新型パナメーラ、欧州販売の60%以上がPHEVに!
「Porsche Intelligent Performance」をコミュニケーションワードに、ハイブリッド車、プラグインハイブリッド車をいち早くラインナップし、またレースシーンにもハイブリッド車の919ハイブリッドを投入するなど、e-モビリティに積極的に取り組んできたポルシェ。その成果がいよいよ出始めているようだ。
ポルシェからのニュースによれば、ヨーロッパで新型パナメーラのプラグインハイブリッドモデルが発売された2017年6月以降、納車された全台数のうち、何と60%がこのプラグインハイブリッドモデルだったという。国や地域によっても割合は異なるが、フランスでは70%、オーストリアでは80%以上、ベルギーでは90%を超えるというから驚く。また、e-モビリティ先進地域というべき北欧でも、ノルウェーでは90%、フィンランドでは85%がプラグインハイブリッドモデルで占められたという。
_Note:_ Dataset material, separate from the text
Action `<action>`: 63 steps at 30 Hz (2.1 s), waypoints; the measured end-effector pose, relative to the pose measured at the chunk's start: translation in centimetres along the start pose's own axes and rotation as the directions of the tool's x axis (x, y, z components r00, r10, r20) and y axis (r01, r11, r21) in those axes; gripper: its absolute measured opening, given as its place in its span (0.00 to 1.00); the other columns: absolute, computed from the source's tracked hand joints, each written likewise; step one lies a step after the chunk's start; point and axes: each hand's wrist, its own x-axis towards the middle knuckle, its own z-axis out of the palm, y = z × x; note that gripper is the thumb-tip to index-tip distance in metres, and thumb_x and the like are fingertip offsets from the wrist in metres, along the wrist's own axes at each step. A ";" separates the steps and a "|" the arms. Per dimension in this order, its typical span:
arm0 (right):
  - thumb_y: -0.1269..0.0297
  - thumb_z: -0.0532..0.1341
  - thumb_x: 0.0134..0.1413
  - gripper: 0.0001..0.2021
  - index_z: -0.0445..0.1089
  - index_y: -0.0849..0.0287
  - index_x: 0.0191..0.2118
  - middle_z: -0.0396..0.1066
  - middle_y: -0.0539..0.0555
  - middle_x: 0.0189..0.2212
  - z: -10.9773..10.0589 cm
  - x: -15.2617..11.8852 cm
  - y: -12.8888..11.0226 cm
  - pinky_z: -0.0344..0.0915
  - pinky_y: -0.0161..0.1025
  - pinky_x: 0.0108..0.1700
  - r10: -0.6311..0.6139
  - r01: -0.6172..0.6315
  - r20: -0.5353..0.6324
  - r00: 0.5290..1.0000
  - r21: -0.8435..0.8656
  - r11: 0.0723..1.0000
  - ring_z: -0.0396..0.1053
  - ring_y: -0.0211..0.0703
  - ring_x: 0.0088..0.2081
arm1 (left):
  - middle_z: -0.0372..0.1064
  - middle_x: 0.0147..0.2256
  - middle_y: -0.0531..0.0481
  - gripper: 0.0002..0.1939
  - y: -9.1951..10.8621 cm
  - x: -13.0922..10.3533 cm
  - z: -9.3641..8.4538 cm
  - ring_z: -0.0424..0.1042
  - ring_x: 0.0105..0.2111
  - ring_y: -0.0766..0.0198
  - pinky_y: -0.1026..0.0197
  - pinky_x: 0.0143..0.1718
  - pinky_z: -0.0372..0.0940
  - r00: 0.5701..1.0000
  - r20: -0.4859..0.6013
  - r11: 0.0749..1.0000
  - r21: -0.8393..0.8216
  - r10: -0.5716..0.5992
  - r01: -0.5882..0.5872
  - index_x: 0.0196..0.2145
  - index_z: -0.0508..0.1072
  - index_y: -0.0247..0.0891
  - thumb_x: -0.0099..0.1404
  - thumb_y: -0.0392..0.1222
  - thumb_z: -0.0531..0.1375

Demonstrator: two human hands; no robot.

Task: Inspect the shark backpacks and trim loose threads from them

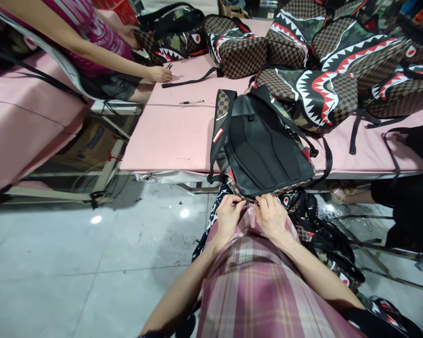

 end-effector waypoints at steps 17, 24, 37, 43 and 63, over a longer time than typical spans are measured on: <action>0.63 0.59 0.55 0.08 0.68 0.61 0.39 0.67 0.52 0.34 0.8 0.0 0.4 0.61 0.35 0.36 0.173 -0.207 0.115 0.978 0.488 0.848 0.66 0.39 0.35 | 0.67 0.30 0.53 0.02 -0.6 -0.6 0.6 0.68 0.31 0.66 0.64 0.34 0.63 0.999 0.001 0.999 -0.035 -0.040 0.040 0.29 0.70 0.38 0.57 0.38 0.60; 0.65 0.61 0.52 0.06 0.68 0.61 0.37 0.68 0.51 0.33 0.9 0.2 0.9 0.61 0.33 0.35 0.157 -0.171 0.075 0.985 0.585 0.793 0.67 0.38 0.35 | 0.68 0.33 0.51 0.03 0.2 -1.1 0.9 0.67 0.34 0.65 0.64 0.36 0.62 0.997 -0.081 0.994 -0.104 -0.020 0.011 0.30 0.71 0.38 0.59 0.38 0.57; 0.65 0.56 0.58 0.11 0.68 0.62 0.44 0.69 0.55 0.34 -0.3 0.3 1.9 0.56 0.37 0.35 -0.215 0.209 -0.054 0.975 -0.091 0.974 0.61 0.41 0.35 | 0.66 0.27 0.53 0.06 1.3 -0.4 0.0 0.66 0.29 0.66 0.64 0.34 0.61 0.996 0.031 0.990 -0.117 -0.081 0.084 0.26 0.73 0.39 0.59 0.41 0.58; 0.68 0.58 0.57 0.11 0.68 0.62 0.45 0.68 0.55 0.33 -0.5 0.7 2.2 0.53 0.39 0.34 -0.301 0.296 -0.022 0.953 -0.124 0.947 0.59 0.41 0.35 | 0.63 0.25 0.54 0.07 2.0 -0.4 0.5 0.63 0.23 0.70 0.66 0.26 0.58 0.972 0.036 0.934 -0.271 -0.231 0.232 0.25 0.73 0.37 0.57 0.42 0.59; 0.67 0.55 0.58 0.12 0.67 0.63 0.47 0.68 0.56 0.35 -0.6 1.1 2.4 0.51 0.40 0.33 -0.337 0.340 0.048 0.940 -0.137 0.930 0.58 0.42 0.35 | 0.64 0.27 0.53 0.08 1.4 -0.6 1.0 0.65 0.26 0.68 0.65 0.29 0.60 0.986 -0.035 0.970 -0.186 -0.164 0.155 0.28 0.73 0.38 0.59 0.43 0.58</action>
躍進の理由としては、まずクルマ自体の魅力を挙げるべきだろう。主力のパナメーラ4 E-Hybridは、先代パナメーラS E-Hybridと較べてもエンジンがポルシェのV型6気筒2.9ℓツインターボになり、システム最高出力は440psまで増強され、4輪駆動になり、電気モーター走行距離が伸びて…と、まさに全方位に進化している。
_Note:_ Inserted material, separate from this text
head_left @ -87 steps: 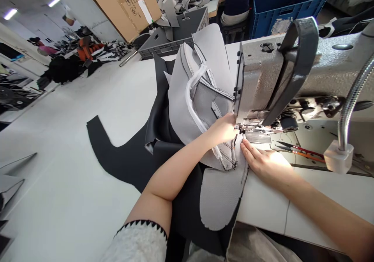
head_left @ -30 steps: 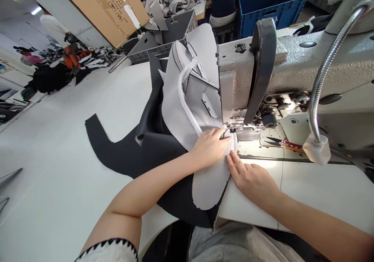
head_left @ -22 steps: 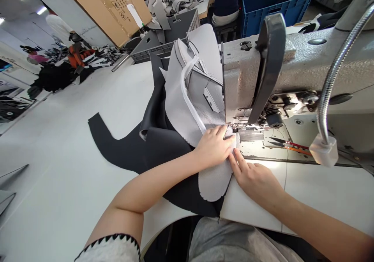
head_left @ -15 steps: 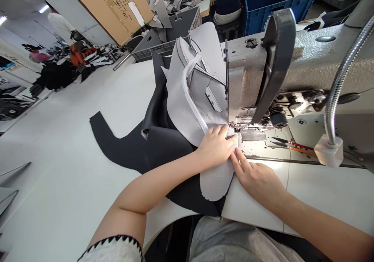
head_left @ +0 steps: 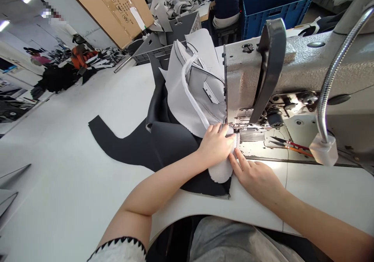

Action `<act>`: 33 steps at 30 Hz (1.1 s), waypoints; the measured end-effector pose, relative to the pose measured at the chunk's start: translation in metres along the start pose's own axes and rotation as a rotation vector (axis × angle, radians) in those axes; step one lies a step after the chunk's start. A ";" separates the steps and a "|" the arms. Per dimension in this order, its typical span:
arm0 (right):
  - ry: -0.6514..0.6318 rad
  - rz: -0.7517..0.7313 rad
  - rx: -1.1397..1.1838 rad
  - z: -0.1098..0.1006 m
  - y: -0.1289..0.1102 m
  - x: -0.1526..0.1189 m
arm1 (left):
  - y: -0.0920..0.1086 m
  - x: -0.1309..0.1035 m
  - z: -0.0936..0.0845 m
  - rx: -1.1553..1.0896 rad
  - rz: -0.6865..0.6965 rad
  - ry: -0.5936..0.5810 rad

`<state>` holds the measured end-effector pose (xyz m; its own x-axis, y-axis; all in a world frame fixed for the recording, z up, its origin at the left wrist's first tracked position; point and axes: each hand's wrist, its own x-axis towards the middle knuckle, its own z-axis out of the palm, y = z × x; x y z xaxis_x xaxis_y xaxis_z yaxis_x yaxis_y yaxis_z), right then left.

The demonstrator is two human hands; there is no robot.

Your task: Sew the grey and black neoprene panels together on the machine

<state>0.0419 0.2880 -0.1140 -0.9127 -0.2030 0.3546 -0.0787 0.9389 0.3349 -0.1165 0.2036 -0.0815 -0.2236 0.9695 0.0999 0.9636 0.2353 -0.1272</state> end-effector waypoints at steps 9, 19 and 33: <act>-0.003 0.023 0.033 0.003 0.009 0.000 | 0.015 -0.003 0.003 -0.111 -0.105 0.015; 0.036 -0.042 0.280 0.000 0.017 -0.001 | 0.006 -0.014 -0.022 -0.336 0.015 -0.101; 0.122 -0.122 0.318 -0.014 -0.017 -0.005 | -0.017 -0.028 -0.038 -0.204 0.155 -0.339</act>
<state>0.0534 0.2686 -0.1091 -0.8358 -0.3330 0.4366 -0.3226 0.9412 0.1003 -0.1214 0.1694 -0.0445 -0.0764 0.9679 -0.2396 0.9913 0.0996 0.0864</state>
更に、フラッグシップには、V型8気筒4.0ℓツインターボエンジンに電気モーターを組み合わせて、システム最高出力680psを誇るパナメーラ ターボS E-Hybridまで用意された。ハイブリッドを高効率性だけでなく、パフォーマンスにもフルに活用する。まさにポルシェらしい1台である。
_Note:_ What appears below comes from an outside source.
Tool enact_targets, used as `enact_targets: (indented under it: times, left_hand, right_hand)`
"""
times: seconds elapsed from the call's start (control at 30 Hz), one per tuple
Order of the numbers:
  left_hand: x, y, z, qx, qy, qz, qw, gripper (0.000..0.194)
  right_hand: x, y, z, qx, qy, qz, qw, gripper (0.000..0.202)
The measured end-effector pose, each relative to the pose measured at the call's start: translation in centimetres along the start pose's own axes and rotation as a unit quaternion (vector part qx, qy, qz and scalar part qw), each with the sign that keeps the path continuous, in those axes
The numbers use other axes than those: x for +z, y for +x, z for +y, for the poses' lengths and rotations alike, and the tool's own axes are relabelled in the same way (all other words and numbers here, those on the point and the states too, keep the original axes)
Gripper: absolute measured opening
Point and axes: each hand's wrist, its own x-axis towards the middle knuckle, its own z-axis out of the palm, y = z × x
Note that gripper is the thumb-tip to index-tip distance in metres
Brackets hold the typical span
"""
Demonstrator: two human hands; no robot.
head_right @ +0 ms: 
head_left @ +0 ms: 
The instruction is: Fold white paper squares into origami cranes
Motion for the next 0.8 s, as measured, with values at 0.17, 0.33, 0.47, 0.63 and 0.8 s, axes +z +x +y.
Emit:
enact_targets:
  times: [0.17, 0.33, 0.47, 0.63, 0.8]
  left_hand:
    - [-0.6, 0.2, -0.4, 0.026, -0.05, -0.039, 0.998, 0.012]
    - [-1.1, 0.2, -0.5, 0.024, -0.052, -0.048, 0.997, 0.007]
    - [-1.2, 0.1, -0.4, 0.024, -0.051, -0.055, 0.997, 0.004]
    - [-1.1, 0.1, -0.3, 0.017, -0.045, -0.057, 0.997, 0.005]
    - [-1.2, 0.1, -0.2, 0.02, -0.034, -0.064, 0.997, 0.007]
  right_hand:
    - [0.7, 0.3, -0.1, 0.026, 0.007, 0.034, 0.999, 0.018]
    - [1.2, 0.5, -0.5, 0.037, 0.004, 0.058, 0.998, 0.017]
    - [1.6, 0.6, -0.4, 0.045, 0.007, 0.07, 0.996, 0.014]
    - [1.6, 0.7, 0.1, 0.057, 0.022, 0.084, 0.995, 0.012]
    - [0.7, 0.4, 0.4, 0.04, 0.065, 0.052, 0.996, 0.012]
もうひとつの理由として挙げられるのが、イメージ効果だ。ヨーロッパ特有のカンパニーカー制度の下、企業イメージを高めるためにハイブリッド車を優遇するなどの施策を採る会社が増えているという。リーズナブルに高性能車を手にでき、しかも自身のイメージも良くなるとなれば、プラグインハイブリッドモデルを選ぶ人も増えるのは道理だろう。
実は日本でもポルシェのプラグインハイブリッドモデルは順調だ。パナメーラ4 E-Hybridはシステム最高出力462psと、パナメーラ4Sの440psを凌駕していながら、価格は1436万円と、1628万円の4Sより逆に200万円近くも安い戦略価格に設定されており、これまでにないほどの人気を博しているという。注目は、このあと登場するであろう新型カイエンのプラグインハイブリッドモデルだ。パナメーラと同様に2モデルが用意されるならば、これまで以上に勢力を拡大させる可能性は十分にある。
次の911には、やはりプラグインハイブリッドモデルが用意されるという噂もある。ポルシェと言えばハイブリッドというのが、これからは当たり前になっていくのかもしれない。